*TASK PROMPT*. Line by line, please look for the word "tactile" in the following records, then copy each line you find it in.

*DATA LISTING*.
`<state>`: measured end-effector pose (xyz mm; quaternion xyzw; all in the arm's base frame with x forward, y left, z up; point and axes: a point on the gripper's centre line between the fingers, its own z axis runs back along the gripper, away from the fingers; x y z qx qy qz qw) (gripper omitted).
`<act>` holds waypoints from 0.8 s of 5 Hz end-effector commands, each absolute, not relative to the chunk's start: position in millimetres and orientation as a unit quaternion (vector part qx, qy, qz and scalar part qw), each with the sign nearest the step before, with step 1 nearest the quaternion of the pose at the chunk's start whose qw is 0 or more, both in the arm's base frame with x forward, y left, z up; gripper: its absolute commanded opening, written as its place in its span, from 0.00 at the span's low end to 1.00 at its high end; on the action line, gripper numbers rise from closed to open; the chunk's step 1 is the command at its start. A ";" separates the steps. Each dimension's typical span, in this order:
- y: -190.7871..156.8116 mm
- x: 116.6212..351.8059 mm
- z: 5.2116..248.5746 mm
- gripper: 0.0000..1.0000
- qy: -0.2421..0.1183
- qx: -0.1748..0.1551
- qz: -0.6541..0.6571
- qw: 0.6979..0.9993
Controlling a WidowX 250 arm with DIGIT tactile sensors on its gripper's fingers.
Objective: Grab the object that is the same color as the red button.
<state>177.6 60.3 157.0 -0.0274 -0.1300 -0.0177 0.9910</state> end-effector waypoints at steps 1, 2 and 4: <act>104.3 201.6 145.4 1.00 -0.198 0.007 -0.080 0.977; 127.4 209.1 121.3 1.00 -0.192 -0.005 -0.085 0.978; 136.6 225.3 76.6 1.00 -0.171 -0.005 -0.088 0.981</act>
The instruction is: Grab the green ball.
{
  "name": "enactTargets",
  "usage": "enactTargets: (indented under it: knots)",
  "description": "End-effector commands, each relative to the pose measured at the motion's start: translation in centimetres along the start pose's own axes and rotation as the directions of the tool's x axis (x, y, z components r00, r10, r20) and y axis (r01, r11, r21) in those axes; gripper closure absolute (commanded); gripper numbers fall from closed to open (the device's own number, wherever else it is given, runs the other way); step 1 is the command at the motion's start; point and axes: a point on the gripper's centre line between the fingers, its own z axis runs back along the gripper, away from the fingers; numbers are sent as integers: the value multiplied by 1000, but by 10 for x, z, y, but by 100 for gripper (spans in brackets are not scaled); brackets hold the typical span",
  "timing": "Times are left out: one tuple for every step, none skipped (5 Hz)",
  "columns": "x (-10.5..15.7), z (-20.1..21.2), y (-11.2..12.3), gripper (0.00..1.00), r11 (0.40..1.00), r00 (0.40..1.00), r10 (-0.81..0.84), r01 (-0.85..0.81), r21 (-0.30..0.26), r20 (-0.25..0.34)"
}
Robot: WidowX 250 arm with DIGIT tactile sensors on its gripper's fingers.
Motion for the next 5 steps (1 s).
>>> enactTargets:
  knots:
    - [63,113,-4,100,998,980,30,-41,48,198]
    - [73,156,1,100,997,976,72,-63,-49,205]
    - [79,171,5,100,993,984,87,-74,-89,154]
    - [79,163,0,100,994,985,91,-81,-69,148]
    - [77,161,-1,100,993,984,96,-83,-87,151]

*ANSWER BOX*.
Controlling a WidowX 250 arm with DIGIT tactile sensors on its gripper's fingers.
Robot: WidowX 250 arm with DIGIT tactile sensors on its gripper's fingers.

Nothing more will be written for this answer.